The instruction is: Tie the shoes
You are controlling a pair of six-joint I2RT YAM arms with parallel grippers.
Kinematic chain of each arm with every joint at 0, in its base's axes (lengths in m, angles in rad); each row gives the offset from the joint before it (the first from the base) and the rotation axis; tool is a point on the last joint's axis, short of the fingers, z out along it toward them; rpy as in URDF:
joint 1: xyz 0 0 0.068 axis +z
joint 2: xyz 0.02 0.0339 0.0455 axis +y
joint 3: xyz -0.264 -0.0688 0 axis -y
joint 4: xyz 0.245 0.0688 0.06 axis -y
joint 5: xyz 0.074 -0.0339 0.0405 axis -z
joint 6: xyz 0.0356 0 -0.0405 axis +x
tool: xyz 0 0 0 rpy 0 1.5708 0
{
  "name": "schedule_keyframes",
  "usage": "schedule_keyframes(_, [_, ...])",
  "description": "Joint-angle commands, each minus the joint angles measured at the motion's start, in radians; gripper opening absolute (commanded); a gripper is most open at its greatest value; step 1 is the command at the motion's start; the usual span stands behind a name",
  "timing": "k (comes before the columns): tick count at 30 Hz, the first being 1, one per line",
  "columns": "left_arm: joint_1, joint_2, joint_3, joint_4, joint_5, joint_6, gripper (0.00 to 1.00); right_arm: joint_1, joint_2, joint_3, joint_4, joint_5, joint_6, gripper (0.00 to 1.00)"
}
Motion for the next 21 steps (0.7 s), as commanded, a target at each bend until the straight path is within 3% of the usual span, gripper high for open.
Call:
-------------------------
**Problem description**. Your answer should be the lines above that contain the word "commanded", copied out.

**Answer space**.
  "description": "Joint-angle commands, each minus the joint angles measured at the motion's start, in radians; gripper opening absolute (commanded); a gripper is most open at its greatest value; step 1 is the command at the motion's start; the usual span stands behind a name",
Motion for the next 21 steps (0.7 s), as commanded, a target at each bend until the straight path is within 3% of the usual span, gripper high for open.

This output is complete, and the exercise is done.